AMANDA GONÇALVES MACHADO
2 anos atrás
Reply to  Deisy Ventura

Muito obrigada pelos links, professora! As duas linhas comentadas são bem interessantes realmente 🙂

Ammanda Costa
2 anos atrás

Texto interessante, Amanda! Concordo muito com o trecho do artigo que aponta que o problema não está no consumo de carne em si, mas na cadeia produtiva desses alimentos. Acredito que seja muito difícil trazer informações relacionadas ao veganismo e vegetarianismo a parcelas muito significativas da população mundial (que, como apontado no texto, ainda vivem em insegurança alimentar), e por isso a mudança nesse caminho pode ser mais lenta. Mas, além disso, acredito que também seja possível criar transformações na cadeia produtiva em si, com medidas como maiores regulações sobre a área.

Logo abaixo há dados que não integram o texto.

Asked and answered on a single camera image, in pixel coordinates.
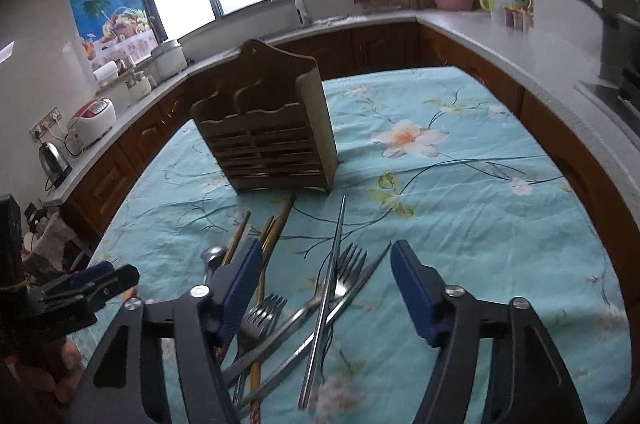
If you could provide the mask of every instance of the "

Acho que várias propostas podem ser formuladas e um debate bem produtivo pode ser levantado nesse sentido!

AMANDA GONÇALVES MACHADO
2 anos atrás
Reply to  Ammanda Costa

Concordo super, Ammanda. E espero que vejamos, num futuro próximo, debates mais abrangentes sobre o tema, que considerem também a necessária redução de desigualdades na segurança alimentar da sociedade.